Configure autostop/autostart
First, if you haven’t already done so, configure the app to allow Fly Proxy to automatically start and
stop or suspend Machines based on traffic demand. The autostop/autostart settings apply
per service, so you set them within the [[services]]
or [http_service]
sections of fly.toml
:
...
[[services]]
...
auto_stop_machines = "stop"
auto_start_machines = true
min_machines_running = 0
...
With these settings Fly Proxy will start an additional Machine if all the
running Machines are above their concurrency soft_limit
and stop running
Machines when the traffic decreases. You can set Machines to "suspend"
rather than
"stop"
, for even faster start-up, but with some limitations on the type of Machine.
In the next section you’ll configure
and deploy fly-autoscaler
to ensure that the app always has a spare stopped
Machine for Fly Proxy to start.
Configuring and deploying fly-autoscaler
fly-autoscaler
is a metrics-based autoscaler that scales an app’s Machines
based on any metric.
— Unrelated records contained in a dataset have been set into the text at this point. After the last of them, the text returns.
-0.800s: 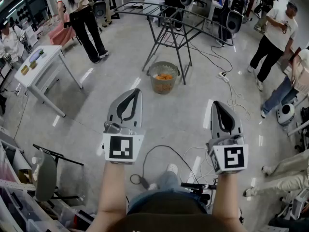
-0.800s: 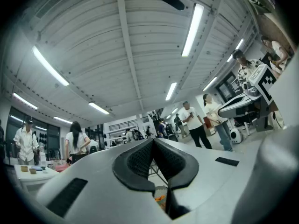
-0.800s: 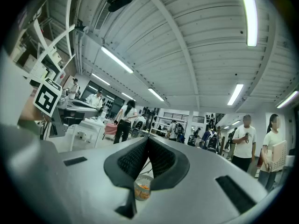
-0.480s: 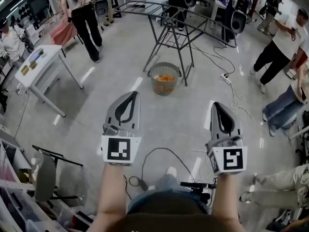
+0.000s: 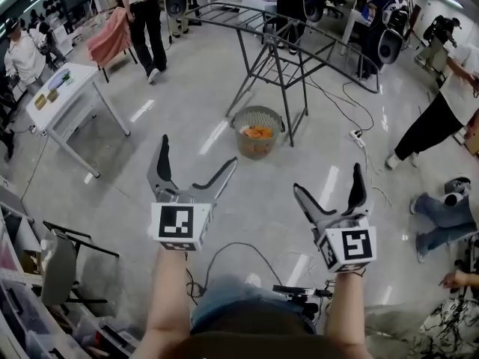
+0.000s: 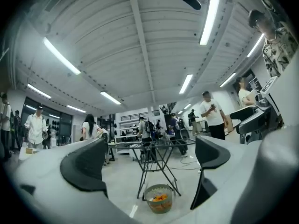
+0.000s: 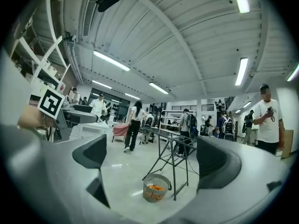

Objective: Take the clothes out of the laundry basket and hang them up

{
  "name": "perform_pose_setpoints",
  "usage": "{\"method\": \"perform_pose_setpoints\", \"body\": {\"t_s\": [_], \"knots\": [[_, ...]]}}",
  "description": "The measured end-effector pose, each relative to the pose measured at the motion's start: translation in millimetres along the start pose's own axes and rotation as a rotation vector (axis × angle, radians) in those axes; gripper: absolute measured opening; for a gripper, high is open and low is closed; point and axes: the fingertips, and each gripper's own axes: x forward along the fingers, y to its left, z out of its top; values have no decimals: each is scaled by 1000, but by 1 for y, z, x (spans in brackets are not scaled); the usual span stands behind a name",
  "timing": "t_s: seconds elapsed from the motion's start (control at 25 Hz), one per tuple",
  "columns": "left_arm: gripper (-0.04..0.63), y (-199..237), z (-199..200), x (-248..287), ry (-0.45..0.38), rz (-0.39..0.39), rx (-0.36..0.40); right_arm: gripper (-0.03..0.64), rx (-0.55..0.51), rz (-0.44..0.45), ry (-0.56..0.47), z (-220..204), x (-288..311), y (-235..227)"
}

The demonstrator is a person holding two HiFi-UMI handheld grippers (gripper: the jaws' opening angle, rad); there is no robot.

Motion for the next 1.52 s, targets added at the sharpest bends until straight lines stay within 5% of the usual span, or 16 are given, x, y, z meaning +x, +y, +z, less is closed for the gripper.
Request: {"method": "perform_pose_setpoints", "body": {"t_s": [0.44, 1.08, 1.52], "knots": [[568, 26, -37, 91, 39, -6, 46, 572, -12, -9, -8, -21, 84, -37], [568, 175, -107, 348, 51, -191, 67, 571, 10, -200, 82, -39, 348, -68], [568, 233, -138, 430, 63, -190, 38, 569, 27, -299, 150, -52, 418, -87]]}}
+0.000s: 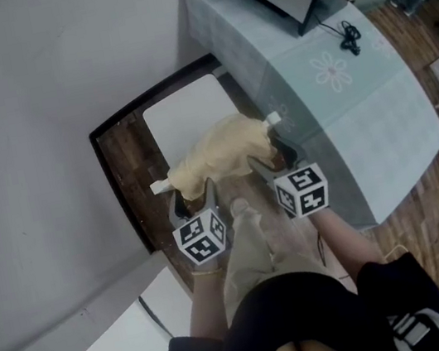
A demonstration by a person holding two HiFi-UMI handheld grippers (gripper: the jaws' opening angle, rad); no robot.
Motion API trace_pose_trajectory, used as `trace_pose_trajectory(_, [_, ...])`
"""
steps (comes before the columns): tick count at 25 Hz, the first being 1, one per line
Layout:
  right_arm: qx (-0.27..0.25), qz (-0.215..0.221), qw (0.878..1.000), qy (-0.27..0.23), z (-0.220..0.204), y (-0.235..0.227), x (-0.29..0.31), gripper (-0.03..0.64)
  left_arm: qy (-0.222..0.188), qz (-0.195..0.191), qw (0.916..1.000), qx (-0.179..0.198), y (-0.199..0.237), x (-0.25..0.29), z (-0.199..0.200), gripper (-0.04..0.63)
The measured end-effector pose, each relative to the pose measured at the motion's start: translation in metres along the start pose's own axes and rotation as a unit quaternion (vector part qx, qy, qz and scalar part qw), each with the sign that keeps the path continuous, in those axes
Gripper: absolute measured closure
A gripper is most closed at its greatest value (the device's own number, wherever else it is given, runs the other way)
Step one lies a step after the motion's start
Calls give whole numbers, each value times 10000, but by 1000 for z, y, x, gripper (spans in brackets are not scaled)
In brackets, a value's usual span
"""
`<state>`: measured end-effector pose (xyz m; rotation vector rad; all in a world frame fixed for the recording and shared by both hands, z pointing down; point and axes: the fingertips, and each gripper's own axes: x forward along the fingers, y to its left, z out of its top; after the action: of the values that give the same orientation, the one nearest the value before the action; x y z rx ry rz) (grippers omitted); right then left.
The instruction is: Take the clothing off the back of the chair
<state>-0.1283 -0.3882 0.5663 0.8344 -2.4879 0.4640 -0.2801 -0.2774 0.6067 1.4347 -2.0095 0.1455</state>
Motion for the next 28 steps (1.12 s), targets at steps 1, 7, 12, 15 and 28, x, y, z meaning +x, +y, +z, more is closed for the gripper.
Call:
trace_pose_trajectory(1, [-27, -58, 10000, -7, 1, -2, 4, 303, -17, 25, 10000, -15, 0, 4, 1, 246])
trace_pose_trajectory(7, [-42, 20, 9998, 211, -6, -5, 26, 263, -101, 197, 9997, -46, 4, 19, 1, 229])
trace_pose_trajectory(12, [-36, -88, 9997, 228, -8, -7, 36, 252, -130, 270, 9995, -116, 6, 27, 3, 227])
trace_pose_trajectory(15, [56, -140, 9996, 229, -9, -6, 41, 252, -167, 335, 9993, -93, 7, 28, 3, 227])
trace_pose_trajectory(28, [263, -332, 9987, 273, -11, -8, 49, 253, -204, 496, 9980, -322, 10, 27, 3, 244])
You can configure it to ensure that there is always
additional Machine available for Fly Proxy to start if the traffic increases.
First, create a new Fly.io app that will run the autoscaler.
$ fly apps create my-autoscaler
Create a deploy token so that the autoscaler app has permissions to scale your target app up and down:
$ fly tokens create deploy -a my-target-app
$ fly secrets set -o my-autoscaler --stage FAS_API_TOKEN="FlyV1 ..."
Create a read-only token so that the autoscaler app has access to a Prometheus instance:
$ fly tokens create readonly -o my-org
$ fly secrets set -o my-autoscaler --stage FAS_PROMETHEUS_TOKEN="FlyV1 ..."
Configure your autoscaler fly.toml
like this:
app = "my-autoscaler"
[build]
image = "flyio/fly-autoscaler:0.3.1"
[env]
FAS_PROMETHEUS_ADDRESS = "https://api.fly.io/prometheus/my-org"
FAS_PROMETHEUS_METRIC_NAME = "running_machines"
FAS_PROMETHEUS_QUERY = "count(fly_instance_up{app='$APP_NAME'})"
FAS_APP_NAME = "my-target-app"
FAS_CREATED_MACHINE_COUNT = "min(running_machines + 1, 10)"
FAS_INITIAL_MACHINE_STATE = "stopped"
[metrics]
port = 9090
path = "/metrics"
With this configuration, the autoscaler will create a new stopped Machine as soon as all available Machines are running (but never more than 10), and will destroy extra stopped Machines if more than one Machine is stopped.
Make sure you are using autoscaler version 0.3.1 or newer for
FAS_INITIAL_MACHINE_STATE
configuration option to work.
And finally, deploy the autoscaler, using the --ha
option to deploy only one Machine:
$ fly deploy --ha=false